Moser will in den Landtag

Hans Berger, Silvia Moser, Gerhard Stanik und Bernhard Schmid (v.l.) nach der Pressekonferenz.
  • Hans Berger, Silvia Moser, Gerhard Stanik und Bernhard Schmid (v.l.) nach der Pressekonferenz.
  • hochgeladen von Bernhard Schabauer

ZWETTL (bs). Im Rahmen einer Pressekonferenz am Donnerstag, 18. Jänner 2018, gab die Seniorenplattform "Die Grünen Generation plus Zwettl" ihre Gründung bekannt. Die Grünen Zwettl stellen sich dadurch noch breiter auf, nachdem vor wenigen Wochen auch eine Jugendorganisation im Bezirk ins Leben gerufen wurde.
Die Proponenten im Komitee der Generation plus sind etwa Bernhard und Maria Schmid, Hans Berger, Gerhard Stanik, Ulli und Manfred Haydn, Sylvia Körbler, Melitta Altenhofer, Renate und Max Schnutt oder Veronika und Hans Häusler.
Gerhard Stanik, Bernhard Schmid und Hans Berger stellten gegenüber der Presse ihre Beweggründe für die Gründung der Plattform vor: "Wir wollen uns in erster Linie mit Gleichgesinnten austauschen und durch unsere Diskussionen auch für die Jugend Input liefern.
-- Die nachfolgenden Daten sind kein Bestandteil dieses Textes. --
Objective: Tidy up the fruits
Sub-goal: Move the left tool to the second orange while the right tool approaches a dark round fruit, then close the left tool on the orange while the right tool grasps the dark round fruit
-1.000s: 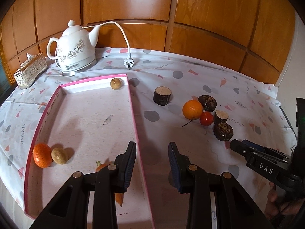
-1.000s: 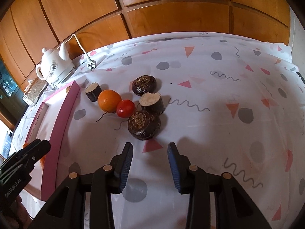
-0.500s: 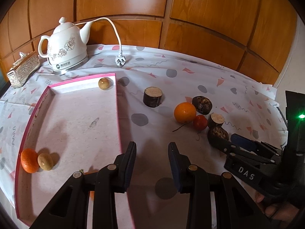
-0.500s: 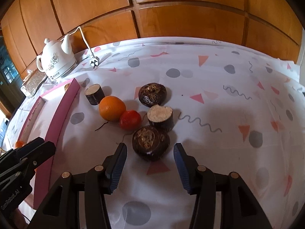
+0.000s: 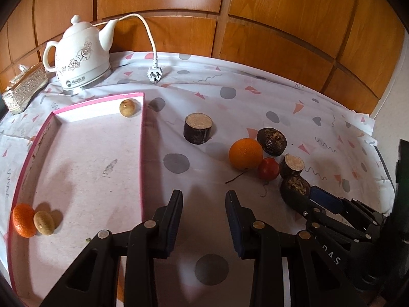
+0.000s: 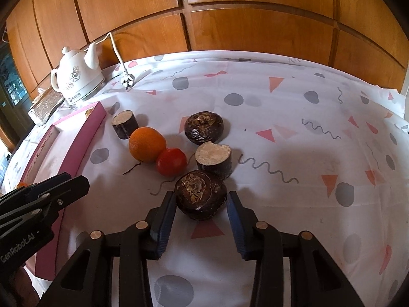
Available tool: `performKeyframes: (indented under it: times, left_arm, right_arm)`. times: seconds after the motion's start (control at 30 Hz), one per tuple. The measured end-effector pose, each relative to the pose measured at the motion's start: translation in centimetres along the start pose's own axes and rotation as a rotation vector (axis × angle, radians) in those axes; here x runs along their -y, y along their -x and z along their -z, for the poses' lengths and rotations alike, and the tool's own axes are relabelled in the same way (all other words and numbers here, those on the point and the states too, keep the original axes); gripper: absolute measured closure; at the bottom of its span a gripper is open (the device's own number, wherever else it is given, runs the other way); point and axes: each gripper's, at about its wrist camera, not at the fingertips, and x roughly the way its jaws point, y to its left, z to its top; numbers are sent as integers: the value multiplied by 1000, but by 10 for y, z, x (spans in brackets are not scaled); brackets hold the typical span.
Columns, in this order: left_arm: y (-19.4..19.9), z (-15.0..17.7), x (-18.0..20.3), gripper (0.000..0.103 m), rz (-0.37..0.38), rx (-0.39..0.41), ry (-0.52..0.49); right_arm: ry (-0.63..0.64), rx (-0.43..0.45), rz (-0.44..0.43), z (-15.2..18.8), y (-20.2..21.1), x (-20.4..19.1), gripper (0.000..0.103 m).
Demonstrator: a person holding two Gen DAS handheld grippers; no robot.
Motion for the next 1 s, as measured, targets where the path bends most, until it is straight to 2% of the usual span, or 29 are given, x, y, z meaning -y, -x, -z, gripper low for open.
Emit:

Gerne nehmen wir jedoch auch Vorschläge der Jugend gerne auf", so etwa Hans Berger und Bernhard Schmid. "Für das Mitwirken bei der Grünen Generation plus Zwettl ist keine Mitgliedschaft erforderlich", freut sich Gerhard Stanik auf Interesse und Zuwachs aus der Bevölkerung.

Kontrollpartei im Land

Silvia Moser, Obfrau der Grünen Zwettl und Waldviertel-Spitzenkandidatin für die anstehende Landtagswahl am 28. Jänner, freut sich über das Engagement: "Es ist wichtig für uns, Input von verschiedenen Generationen zu bekommen." Hinsichtlich der Landtagswahl positioniert Moser die Grünen einmal mehr als einzige Alternative zu ÖVP, SPÖ und FPÖ: "Wenn die Grünen nicht im Landtag vertreten wären, gäbe es keine Kontrollpartei mehr im Land." Moser sieht die Situation ernst: "Wir kämpfen mit einem sehr bescheidenen Budget, aber mit umso größerem persönlichen Einsatz um den Wiedereinzug zu schaffen."
Neben der Kontrollfunktion der Partei sieht sie das 365-Euro-Ticket für die Benützung aller Öffis im ganzen Land und das Motto "Gift raus, bio rein" bei Lebensmittel als größte Ziele.
Bernhard Schmid sieht in der Funktion der Kontrollpartei eine unverzichtbare Aufgabe für die Grünen: "Diese ist nach dem schlechten Abschneiden auf Bundesebene, umso wichtiger."
Für Hans Berger ist klar, dass sich die Blauen ins schwarze Bett legen werden. "Dem Angstschüren der FPÖ muss man entgegentreten", fordert Schmid zur Wahl der Grünen auf.

Soziales und Gesundheit

Silvia Moser, die auf Listenplatz drei gereiht ist und sich im Falle des Wiedereinzuges berechtigte Chancen auf ein Landtagsmandat machen darf, sieht ihre persönlichen Themenkompetenzen berufsbedingt in den Bereichen Soziales und Gesundheit.
"Ich fordere eine kostenlose Nachmittagsbetreuung für unsere Kinder, mehr Personal in den Pflegeheimen und die Sicherstellung der ärztlichen Versorgung am Land", so Moser. Sie spricht damit das fehlende Einhergehen des Kinderbetreuungsangebotes mit der Flexibilisierung der Arbeitszeit ebenso an wie das Einsparen an Pflegepersonal in den Pflegeheimen. Durch die Abschaffung des Pflegeregresses sieht sie derzeit jene im Nachteil, die die Pflege für ihre Angehörigen zuhause selbst organisieren. Daher fordert sie hier ebenfalls Nachbesserungen. Die ÖVP-Initiative Landarzt kann für Moser deshalb nicht funktionieren, da die Landeskliniken selbst unterbesetzt seien. Die ÖVP möchte offene Kassenstellen mit Ärzten aus den Kliniken besetzen.
Abschließend fordert Moser, dass die Mindestsicherung ihrem Namen gerecht werden sollte, denn hier treffe die Armut wieder nur die Kinder.